Friday, November 11, 2011

WEDNESDAY BOYCOTT

Airtel Zambia this week showed arrogance and ignorance when over 15,000 subscribers boycotted Airtel services. Instead of responding to the specific issues that the subscribers raised, which were communicated to them and were also aired on radio, television, in the newspaper as well as on the internet, it was interesting to note that all Airtel management could say was, “we will call you back” and in another instance all they could say was “we value the opinions of our subscribers.

Indeed, everyone’s opinion is to be valued and there’s is no law against that. But when you are dealing with a group of subscribers who pay you for a service, it is no longer an issue of opinion, but an entitlement of the subscriber that you respond with an explanation for each separate issue raised, unless of course you deem yourself as doing the subscriber a favor.
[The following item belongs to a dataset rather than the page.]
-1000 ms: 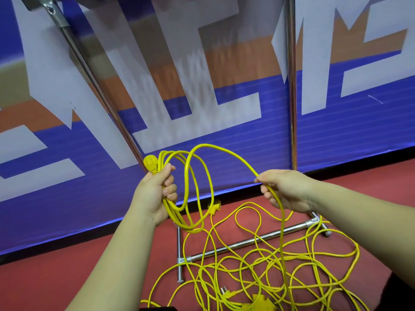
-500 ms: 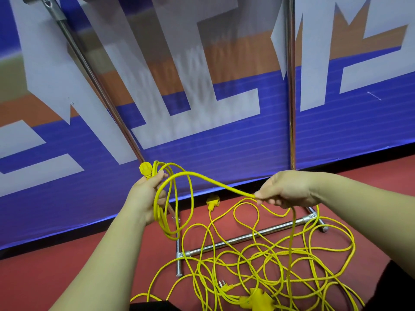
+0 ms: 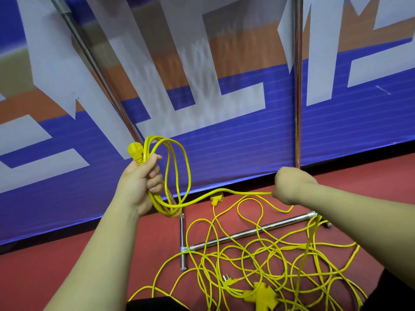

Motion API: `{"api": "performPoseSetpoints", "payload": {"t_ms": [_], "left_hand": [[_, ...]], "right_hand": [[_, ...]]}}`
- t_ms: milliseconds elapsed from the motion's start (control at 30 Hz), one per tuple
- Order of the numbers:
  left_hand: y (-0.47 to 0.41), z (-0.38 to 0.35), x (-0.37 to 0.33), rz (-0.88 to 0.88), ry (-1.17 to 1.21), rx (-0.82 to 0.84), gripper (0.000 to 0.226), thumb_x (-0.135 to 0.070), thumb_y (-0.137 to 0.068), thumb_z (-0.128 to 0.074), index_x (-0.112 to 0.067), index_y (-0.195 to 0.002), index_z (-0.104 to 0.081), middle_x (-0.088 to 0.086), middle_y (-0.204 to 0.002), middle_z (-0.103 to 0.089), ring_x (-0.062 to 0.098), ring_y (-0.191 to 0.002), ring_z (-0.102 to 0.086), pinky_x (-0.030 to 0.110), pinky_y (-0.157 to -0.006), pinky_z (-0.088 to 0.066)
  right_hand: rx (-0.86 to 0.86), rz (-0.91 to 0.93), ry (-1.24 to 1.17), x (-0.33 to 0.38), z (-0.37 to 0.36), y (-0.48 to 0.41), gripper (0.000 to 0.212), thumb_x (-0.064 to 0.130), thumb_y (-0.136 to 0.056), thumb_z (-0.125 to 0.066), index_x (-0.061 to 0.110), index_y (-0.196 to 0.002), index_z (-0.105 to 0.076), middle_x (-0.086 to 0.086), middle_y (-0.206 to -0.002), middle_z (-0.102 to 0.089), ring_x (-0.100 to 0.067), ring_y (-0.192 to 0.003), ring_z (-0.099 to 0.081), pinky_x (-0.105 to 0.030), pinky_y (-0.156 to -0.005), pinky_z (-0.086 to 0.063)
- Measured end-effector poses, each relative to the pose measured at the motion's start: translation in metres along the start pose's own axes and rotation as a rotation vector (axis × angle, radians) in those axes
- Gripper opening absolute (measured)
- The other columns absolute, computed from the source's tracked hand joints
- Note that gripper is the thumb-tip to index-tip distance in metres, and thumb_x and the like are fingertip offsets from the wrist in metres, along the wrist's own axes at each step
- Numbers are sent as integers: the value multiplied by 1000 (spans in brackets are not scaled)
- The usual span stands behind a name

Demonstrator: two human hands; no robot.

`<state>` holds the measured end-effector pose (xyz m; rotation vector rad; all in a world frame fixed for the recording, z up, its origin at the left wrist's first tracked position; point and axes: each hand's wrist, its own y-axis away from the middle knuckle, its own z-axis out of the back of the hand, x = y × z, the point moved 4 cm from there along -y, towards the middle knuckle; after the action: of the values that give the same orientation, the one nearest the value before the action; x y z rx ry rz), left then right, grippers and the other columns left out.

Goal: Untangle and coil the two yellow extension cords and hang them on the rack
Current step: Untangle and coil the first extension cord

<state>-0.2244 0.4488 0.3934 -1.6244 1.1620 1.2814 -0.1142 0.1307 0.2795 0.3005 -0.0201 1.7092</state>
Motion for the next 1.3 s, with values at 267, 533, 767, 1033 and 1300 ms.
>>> {"api": "performPoseSetpoints", "payload": {"t_ms": [267, 533, 767, 1033, 1300], "left_hand": [[23, -29, -4, 39, -13, 239, 7, -19, -93, -59, -13, -92, -60, -5, -57, -33, 1, -37, -28, 15, -36, -27], [29, -26, 15, 114, -52, 113, 14, -25, -93, -59, -11, -93, -60, -3, -56, -32, 3, -38, -26, 15, -35, -23], [23, -12, 20, 167, 55, 57, 22, -31, -98, -53, -12, -95, -61, -3, -58, -34, 3, -37, -28, 15, -34, -24], [17, -10, 22, 146, 40, 54, 19, -25, -100, -51, -10, -95, -61, -3, -58, -34, 2, -37, -27, 15, -34, -22], [5, -6, 13, 163, 310, 177, 15, -30, -90, -59, -15, -92, -62, -8, -55, -33, 0, -35, -26, 13, -33, -23]], "right_hand": [[-16, -202, -576, 5, 1, -7, 23, 24, -87, -64, 8, -71, -60, -4, -59, -50, -21, -50, -41, -26, -49, -33], [528, -275, -1477, 26, 14, 7, 33, 32, -101, -48, 11, -89, -70, 5, -60, -51, -7, -51, -45, -18, -48, -35], [637, -141, -1520, 21, 22, 15, 27, 36, -95, -64, 11, -87, -71, 4, -64, -53, -5, -51, -49, -17, -47, -39], [472, 102, -916, 13, 24, 12, 23, 27, -86, -77, 6, -77, -76, -3, -64, -60, -14, -55, -48, -25, -52, -38], [39, 125, -3, 13, -4, -4, 31, 31, -90, -68, 10, -67, -63, -3, -63, -55, -25, -59, -53, -27, -55, -42]]}}
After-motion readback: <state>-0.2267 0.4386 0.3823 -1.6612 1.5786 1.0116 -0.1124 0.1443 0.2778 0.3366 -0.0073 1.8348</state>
As I sat on my laptop in my house in Kafue, I read the comments of discontent subscribers and I realized that the problem with Airtel is that they do not value the customer. They just want money. However, that has to change. Because we are already paying them money, we just have to sit them down and show them what we want till they oblige.

We need to see an improvement in Airtel’s overall customer care policy, going beyond lip service and actualizing those promises to ensure that customers feel that they are not being cheated out of their hard earned cash by this Indian corporation.
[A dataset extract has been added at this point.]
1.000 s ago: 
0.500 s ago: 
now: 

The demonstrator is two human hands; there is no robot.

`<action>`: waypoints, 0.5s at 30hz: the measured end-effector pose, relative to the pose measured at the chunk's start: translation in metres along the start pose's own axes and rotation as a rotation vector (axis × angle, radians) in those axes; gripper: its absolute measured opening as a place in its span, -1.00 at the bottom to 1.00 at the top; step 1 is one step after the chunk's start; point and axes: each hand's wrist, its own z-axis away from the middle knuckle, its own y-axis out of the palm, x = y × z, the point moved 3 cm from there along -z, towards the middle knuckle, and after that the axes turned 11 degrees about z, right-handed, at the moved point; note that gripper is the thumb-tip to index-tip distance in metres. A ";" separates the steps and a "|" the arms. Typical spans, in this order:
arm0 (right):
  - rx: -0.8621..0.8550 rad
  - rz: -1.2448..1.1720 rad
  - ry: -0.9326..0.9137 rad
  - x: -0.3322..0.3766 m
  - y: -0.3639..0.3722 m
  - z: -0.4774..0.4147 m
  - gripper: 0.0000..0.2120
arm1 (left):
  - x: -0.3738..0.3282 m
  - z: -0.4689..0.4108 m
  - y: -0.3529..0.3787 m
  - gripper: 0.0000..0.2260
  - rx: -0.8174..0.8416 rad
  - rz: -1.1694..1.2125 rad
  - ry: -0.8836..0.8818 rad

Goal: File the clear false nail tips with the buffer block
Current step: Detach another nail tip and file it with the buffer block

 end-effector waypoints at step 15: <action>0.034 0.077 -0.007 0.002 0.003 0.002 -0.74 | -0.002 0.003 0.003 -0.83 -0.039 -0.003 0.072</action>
A piece of advice to Airtel is that if you continue to underestimate and disparage the source of your income, we the people have the capacity to incapacitate you and help you pack out of business. It should be understood clearly that Airtel was not here before, and tomorrow we can make sure that it no longer is here. This is a subscriber’s threat.

Airtel is not the “boss”. The subscribers are. If they complain about the quality of service that they are receiving and those issues fall on deaf ears, there are two things that will most likely happen. Firstly, the subscribers will continue to de-campaign Airtel and probably move to competing providers.
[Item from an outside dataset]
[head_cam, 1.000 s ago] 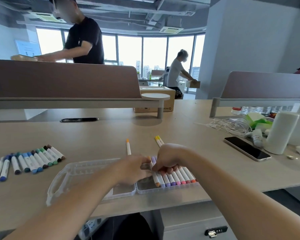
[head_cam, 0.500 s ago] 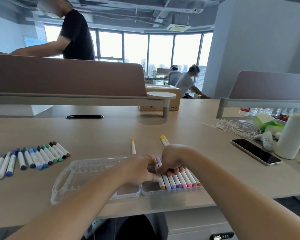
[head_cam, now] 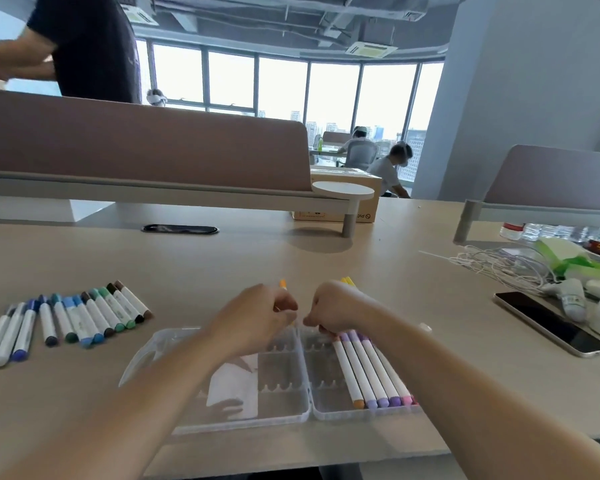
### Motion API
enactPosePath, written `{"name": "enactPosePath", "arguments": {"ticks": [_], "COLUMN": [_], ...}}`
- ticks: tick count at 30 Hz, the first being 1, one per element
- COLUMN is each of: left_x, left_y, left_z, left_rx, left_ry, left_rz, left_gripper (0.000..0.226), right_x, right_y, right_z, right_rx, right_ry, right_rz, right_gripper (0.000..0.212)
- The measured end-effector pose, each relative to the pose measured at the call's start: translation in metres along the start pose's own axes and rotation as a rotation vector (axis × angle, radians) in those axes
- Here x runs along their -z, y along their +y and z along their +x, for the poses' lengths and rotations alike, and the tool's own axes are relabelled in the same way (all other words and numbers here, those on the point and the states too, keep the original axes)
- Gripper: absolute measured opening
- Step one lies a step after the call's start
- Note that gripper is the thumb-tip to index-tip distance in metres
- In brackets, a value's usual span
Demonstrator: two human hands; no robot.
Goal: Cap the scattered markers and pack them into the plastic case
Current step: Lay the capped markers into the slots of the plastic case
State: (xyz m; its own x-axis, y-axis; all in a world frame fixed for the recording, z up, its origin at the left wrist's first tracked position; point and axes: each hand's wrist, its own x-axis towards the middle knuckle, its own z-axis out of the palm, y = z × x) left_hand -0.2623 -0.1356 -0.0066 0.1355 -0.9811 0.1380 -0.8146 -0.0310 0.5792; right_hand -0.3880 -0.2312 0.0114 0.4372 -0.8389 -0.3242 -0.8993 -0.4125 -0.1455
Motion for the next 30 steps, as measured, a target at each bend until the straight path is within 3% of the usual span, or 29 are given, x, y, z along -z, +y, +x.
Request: {"name": "enactPosePath", "arguments": {"ticks": [8, 11, 15, 17, 21, 25, 30], "left_x": [0.014, 0.015, 0.012, 0.008, 0.001, -0.01, -0.027], "left_y": [-0.025, -0.031, -0.03, -0.027, -0.012, 0.009, 0.032], "left_z": [0.013, 0.014, 0.013, 0.011, 0.009, 0.002, -0.011], "left_rx": [0.033, 0.042, 0.061, 0.086, 0.093, 0.053, -0.005], "left_ry": [0.046, 0.041, 0.052, 0.044, 0.041, 0.014, -0.057], "left_rz": [0.015, 0.006, -0.032, -0.076, -0.086, -0.032, 0.07], "left_gripper": [0.017, 0.018, 0.021, 0.024, 0.029, 0.032, 0.041], "right_x": [-0.001, -0.008, 0.001, 0.012, 0.029, 0.023, 0.006], "right_y": [-0.03, -0.038, -0.032, -0.026, -0.012, 0.008, 0.026], "right_z": [0.056, 0.072, 0.067, 0.051, 0.009, -0.02, -0.033], "right_rx": [-0.023, -0.055, -0.01, 0.015, 0.063, 0.059, 0.001], "right_ry": [0.134, 0.12, 0.116, 0.135, -0.026, -0.276, -0.369], "right_rz": [0.138, 0.065, 0.117, 0.134, 0.098, 0.056, 0.027], "right_gripper": [0.035, 0.027, 0.017, 0.023, 0.037, 0.036, 0.03]}}
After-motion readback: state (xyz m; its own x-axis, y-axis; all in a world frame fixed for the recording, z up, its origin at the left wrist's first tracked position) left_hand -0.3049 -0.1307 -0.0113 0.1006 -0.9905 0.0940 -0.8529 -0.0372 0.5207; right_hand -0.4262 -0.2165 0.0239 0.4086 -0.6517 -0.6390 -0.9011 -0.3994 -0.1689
Secondly they can sue Airtel for obtaining money by false pretences. Airtel has misrepresented promotions, products, and services hence collecting large sums of money through talk time use and cash purchases. It must be understood further that the idea of suing Airtel would be supported by many thousands of people who have witnessed these misdeeds on the part of Airtel.

Some of the issues that subscribers have raised include the competitions such as the one where subscribers are promised that one of them would win K10m each day if subscribers would enter a competition by sending a text message to a certain short code. Those text messages cost about K3000 each. It is believed that no one has ever won that competition hence Airtel has been pocketing that money from the competition.

Airtel is in the habit of changing the terms of competitions or promotions such as Cheza without explicitly communicating to subscribers who have opted in with the ulterior intention to make more money from the same unsuspecting subscribers. Recently Airtel increased the charge on Cheza from K2 to K5 without informing the subscribers explicitly. Airtel claims that they had places adverts in the newspaper. The question is how many of the 4 million subscribers read the newspaper that carried those announcements?

Airtel further contended that they were giving 100 sms over weekend for the numbers that are enrolled for the Cheza program. However, subscribers wondered what an individual needs 100 sms for over 2 days especially that you can only sms the same number. Hence the justification given by Airtel’s customer care crew that visited my house in Kafue on Tuesday 8 November was flimsy and inordinate.

Internet bundles are also excessively expensive on Airtel. Meanwhile their 3G is slow and below world class standards. This is unacceptable in a country that is desperate to develop and reduce the cost of business in order to promote wealth creation.

I have written on this BlogSpot before how that Airtel’s 100MB is 3 times more expensive than Cell C’s 100MB bundle. My internet connection for instance is unlimited for which I pay $87 on Microlink. This is still very expensive compared to similar services in other countries. However, with my average usage of 8 to 10GB per month, I would be paying in excess of $250 on Airtel accompanied with an unreliable delivery and poor service support.

That brings us to the quality of customer care services that Airtel subjects it customers to. This alone would warrant suspension of the operating license of this service provider in developed nations. Customer care is the epicenter of customer satisfaction but it seems that Airtel use that for customer provocation.

Their customer care crew is clearly untrained and has adopted an attitude that is designed to provoke customers and cause increased dissatisfaction. The complaints related to bad customer care experiences are so many that believably, if sorted, that alone may indicate willingness on the part of Airtel to make its customers happy.

However, it is understandable that they would not have the capacity to do that, as we saw in their response to the last boycott that they just don’t really care about us.

This is why the Wednesday Boycott will continue this week 16th November, as we grow numbers, get more on to the ground get more organized and continue to demand for investors to deliver a morally acceptable service both in terms of quality and in terms of pricing.

The mission of this Wednesday boycott is to press an order for quality services of a world class standard at the price that is right regardless of the sector in order to promote development and raise Zambia’s standard of services in general.

To Airtel the world is watching, the customers are standing up, and the nation is listening.